Geordie hurried down the steps to where Robbie was sprawled. His first look made his heart skip with alarm as his brother was linen white and sprawled across the steps. Belle was bent over his leg, so Geordie could not immediately see the injury. Abel sat with Robbie’s head cushioned in his lap. Belle turned when he reached her and handed her the bag.
“Your aunt is here and said her lads can bring the cart down when ye say ye need it.”
“Oh, good. Robbie will need to be carried back to the house.”

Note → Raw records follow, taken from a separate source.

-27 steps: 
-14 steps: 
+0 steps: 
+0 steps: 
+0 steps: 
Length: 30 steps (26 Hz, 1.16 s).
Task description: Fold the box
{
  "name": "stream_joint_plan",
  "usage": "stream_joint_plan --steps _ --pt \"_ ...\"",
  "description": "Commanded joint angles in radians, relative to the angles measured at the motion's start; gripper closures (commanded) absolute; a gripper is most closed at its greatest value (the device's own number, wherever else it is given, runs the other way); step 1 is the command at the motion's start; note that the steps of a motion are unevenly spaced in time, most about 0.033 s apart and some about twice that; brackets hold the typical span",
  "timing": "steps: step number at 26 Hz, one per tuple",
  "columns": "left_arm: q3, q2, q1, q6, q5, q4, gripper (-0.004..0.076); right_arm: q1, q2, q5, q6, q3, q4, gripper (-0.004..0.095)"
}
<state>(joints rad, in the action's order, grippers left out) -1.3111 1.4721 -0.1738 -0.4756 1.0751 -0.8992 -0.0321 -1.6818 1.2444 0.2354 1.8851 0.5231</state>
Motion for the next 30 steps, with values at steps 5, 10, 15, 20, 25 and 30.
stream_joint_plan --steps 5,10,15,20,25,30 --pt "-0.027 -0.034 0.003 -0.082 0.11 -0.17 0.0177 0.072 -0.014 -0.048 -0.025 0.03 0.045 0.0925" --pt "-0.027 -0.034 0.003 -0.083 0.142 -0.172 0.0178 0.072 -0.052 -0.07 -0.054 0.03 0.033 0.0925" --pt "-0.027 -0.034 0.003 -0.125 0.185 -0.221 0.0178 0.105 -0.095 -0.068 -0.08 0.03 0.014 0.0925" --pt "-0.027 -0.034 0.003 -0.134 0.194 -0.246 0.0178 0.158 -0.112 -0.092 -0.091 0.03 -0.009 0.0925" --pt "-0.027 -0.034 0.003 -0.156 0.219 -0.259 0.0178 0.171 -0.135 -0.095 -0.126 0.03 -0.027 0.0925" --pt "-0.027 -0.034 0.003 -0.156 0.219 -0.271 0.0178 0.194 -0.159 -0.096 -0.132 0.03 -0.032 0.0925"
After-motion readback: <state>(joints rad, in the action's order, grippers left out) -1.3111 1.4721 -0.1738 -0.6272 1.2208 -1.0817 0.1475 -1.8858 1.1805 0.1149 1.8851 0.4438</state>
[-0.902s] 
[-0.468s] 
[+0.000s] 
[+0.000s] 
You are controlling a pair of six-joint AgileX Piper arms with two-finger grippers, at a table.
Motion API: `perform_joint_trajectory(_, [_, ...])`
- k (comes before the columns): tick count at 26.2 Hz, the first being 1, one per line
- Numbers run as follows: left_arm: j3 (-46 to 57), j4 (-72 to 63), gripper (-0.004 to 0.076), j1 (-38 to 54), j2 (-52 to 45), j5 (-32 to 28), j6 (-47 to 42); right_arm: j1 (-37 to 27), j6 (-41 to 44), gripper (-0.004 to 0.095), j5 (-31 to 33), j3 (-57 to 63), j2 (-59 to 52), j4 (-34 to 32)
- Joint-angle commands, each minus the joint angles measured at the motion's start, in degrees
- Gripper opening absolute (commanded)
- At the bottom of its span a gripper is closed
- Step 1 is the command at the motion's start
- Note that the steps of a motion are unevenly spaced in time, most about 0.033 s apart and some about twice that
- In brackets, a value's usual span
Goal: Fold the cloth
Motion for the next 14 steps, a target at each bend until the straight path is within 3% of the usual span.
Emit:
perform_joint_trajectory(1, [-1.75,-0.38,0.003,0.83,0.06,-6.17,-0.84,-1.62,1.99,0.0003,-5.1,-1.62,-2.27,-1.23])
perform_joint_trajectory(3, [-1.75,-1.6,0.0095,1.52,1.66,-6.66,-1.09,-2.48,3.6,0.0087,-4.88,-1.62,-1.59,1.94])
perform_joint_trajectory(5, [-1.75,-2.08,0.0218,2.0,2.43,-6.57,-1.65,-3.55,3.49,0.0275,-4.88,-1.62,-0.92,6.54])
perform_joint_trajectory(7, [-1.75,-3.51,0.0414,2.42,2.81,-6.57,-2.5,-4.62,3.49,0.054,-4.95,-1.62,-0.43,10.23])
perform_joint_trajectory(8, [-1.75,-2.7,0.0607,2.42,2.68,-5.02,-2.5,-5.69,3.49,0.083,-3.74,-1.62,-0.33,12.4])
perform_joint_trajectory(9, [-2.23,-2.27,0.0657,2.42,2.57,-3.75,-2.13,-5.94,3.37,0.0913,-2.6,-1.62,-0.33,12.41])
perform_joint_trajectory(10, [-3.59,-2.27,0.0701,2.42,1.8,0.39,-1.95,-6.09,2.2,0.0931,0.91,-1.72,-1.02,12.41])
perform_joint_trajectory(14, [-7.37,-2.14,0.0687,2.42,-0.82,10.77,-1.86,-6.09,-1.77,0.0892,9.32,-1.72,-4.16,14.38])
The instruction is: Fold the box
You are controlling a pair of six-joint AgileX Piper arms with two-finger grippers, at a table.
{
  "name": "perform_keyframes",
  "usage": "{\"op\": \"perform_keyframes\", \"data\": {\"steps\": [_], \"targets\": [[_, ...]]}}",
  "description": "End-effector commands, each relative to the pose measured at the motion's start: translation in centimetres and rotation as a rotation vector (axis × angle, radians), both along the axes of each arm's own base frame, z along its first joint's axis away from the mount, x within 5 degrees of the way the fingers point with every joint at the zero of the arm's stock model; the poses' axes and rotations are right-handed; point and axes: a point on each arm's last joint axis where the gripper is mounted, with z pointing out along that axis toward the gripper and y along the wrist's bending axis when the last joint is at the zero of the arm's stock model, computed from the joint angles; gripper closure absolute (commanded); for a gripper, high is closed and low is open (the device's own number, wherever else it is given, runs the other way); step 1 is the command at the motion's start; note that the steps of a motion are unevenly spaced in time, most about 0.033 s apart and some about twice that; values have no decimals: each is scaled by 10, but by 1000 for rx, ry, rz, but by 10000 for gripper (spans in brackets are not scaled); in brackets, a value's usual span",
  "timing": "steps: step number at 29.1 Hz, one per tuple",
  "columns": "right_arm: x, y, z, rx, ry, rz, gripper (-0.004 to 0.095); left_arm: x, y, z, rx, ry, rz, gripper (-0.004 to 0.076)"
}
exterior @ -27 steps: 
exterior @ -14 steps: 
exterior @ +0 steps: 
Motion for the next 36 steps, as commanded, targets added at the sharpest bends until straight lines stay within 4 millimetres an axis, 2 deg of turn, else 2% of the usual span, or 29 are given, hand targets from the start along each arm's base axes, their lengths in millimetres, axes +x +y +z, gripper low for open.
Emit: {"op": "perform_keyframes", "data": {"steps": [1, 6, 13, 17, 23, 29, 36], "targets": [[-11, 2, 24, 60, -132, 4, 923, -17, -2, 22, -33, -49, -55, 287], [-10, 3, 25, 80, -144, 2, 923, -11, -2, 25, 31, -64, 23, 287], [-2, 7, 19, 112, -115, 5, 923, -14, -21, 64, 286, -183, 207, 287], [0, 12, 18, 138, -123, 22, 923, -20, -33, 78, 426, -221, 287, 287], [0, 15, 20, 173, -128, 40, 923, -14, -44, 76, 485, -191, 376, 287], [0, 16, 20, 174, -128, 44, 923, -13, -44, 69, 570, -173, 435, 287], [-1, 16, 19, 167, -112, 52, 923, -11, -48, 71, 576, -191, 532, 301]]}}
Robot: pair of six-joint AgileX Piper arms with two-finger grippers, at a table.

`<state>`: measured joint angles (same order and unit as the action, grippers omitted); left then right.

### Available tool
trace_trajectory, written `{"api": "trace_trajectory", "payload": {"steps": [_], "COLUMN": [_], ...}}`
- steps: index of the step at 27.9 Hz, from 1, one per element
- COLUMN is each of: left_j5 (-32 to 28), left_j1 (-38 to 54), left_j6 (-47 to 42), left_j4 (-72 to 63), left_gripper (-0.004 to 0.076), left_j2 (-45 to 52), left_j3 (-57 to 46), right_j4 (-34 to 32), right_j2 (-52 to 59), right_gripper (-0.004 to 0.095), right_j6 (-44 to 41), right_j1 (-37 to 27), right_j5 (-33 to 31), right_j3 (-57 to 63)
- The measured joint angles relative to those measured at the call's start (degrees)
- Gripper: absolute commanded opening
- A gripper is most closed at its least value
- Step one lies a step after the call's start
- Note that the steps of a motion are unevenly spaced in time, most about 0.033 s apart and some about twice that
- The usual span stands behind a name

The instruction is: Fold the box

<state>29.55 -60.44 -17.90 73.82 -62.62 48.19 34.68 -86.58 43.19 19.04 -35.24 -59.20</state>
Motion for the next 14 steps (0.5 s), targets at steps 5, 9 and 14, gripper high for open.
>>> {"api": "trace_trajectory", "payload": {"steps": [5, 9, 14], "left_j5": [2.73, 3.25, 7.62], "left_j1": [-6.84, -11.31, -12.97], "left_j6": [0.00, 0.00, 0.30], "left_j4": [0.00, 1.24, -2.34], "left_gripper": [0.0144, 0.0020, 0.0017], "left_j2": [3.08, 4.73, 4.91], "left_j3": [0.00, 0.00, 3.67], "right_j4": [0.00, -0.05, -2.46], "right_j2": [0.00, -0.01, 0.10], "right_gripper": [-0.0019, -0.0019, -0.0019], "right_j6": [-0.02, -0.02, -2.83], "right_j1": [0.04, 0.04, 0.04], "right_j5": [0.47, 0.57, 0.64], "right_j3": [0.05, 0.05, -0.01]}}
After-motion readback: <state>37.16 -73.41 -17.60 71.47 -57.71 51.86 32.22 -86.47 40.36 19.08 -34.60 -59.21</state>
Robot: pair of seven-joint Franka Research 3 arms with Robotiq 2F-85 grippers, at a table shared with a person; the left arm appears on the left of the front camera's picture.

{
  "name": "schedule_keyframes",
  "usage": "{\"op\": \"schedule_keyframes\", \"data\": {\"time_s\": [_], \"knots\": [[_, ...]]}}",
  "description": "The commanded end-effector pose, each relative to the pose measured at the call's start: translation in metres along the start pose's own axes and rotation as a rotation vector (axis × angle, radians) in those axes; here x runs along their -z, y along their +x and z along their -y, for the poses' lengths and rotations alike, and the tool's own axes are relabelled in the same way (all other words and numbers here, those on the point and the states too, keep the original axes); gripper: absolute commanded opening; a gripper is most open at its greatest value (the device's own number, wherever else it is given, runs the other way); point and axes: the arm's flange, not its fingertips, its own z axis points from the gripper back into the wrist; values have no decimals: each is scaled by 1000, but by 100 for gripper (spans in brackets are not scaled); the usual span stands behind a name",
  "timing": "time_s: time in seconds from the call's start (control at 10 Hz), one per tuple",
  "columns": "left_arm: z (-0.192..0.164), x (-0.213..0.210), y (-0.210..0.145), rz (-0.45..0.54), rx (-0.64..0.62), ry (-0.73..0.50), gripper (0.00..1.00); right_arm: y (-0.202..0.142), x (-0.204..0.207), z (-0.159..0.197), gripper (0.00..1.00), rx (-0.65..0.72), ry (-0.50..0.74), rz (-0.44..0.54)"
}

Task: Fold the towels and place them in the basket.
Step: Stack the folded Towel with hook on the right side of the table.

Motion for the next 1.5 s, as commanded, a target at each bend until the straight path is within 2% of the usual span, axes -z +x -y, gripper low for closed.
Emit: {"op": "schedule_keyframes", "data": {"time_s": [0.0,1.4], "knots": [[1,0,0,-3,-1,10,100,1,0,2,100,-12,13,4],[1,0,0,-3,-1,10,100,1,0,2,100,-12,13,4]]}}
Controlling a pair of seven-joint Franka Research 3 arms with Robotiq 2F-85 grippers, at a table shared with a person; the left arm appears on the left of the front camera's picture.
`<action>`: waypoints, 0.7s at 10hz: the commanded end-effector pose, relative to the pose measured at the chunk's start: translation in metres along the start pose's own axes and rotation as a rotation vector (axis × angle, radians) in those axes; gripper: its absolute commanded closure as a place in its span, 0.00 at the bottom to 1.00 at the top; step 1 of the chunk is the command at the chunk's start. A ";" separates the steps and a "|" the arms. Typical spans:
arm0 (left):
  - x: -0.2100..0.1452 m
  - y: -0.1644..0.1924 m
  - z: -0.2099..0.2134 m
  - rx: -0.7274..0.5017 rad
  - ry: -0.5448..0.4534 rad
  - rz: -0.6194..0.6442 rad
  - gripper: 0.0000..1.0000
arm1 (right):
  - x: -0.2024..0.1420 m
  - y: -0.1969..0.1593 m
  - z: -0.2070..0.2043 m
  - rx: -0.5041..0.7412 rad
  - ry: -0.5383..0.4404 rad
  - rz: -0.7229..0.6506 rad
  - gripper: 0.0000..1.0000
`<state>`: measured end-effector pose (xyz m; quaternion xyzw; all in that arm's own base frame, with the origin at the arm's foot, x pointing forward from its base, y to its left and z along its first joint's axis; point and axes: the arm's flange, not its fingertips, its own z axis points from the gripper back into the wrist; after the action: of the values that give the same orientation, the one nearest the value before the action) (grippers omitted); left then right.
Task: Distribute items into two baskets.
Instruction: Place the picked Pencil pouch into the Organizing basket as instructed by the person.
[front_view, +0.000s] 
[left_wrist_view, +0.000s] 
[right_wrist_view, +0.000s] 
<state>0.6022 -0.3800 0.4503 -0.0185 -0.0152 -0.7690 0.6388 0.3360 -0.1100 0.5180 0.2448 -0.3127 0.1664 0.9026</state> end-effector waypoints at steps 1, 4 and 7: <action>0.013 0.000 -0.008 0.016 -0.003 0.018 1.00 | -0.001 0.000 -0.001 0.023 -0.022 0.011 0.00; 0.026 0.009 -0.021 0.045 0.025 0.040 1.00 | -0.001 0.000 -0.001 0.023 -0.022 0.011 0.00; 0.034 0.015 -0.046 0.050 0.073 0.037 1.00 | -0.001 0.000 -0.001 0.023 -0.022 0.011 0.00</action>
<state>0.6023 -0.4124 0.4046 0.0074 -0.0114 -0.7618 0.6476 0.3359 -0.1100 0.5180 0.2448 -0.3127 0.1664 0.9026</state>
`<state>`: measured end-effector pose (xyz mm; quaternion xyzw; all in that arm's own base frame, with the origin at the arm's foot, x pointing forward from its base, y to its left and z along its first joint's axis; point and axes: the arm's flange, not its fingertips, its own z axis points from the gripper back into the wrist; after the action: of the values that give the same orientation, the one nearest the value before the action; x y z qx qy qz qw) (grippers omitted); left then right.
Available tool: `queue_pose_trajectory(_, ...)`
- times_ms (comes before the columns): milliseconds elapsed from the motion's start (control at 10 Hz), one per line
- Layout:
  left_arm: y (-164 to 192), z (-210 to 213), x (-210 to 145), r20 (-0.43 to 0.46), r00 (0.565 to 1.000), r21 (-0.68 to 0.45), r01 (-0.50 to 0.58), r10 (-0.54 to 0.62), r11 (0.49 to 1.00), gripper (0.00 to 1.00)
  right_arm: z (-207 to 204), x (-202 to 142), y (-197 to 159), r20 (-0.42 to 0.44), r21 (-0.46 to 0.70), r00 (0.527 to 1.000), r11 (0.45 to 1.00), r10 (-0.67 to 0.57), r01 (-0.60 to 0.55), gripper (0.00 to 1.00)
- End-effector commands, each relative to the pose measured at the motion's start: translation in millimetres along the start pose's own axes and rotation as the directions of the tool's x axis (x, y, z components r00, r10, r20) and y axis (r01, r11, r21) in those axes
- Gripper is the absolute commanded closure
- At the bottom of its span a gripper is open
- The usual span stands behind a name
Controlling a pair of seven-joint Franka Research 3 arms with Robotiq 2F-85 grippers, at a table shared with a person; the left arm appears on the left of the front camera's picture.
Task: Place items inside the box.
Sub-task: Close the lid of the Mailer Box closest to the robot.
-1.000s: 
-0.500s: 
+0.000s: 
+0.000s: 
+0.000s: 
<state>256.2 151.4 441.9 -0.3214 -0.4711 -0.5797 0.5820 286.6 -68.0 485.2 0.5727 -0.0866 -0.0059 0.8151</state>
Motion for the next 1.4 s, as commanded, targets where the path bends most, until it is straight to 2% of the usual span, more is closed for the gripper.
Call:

When she sat up straight and began to search through the bag, Geordie finally got a look at his brother’s leg, but it was heavily wrapped in what Geordie suspected were strips torn from Mehitabel’s petticoat. It was his bad leg, and Geordie could not even imagine how much worse this would make it for him. He feared this time it would have to be cut off, quietly muttering it to himself and hoping Belle did not hear him.
“Well, thereisa bit of good news,” Belle said when she saw the despairing look on Geordie’s face. “You remember that business I said I did not think I could do?”
He struggled to clear his mind of all the fear and worry for Robbie and suddenly recalled her speaking of a procedure she knew of but was not sure she could do, one that might help his brother. “Aye. Ye cannae do it now, can ye?”
“Well”—she bit her lip and looked at Robbie—“he has done most of the work for me. He has opened the wound and broken the bones. It looks as if they broke right in the same places they had been broken before. Proof that the bones had not really healed well. It was the weakest spot. At least I can now set them right, and that might be enough. It is going to pain him. A lot, I am sorry to say. But, unless some horrible infection sets in, I don’t foresee any need for hacking his leg off.”
“Sorry, didnae realize I had said that loud enough for ye to hear me.”
“Just muttered it, but since I am sitting right next to you.” She shrugged. “But I am serious when I say this will pain him a lot.”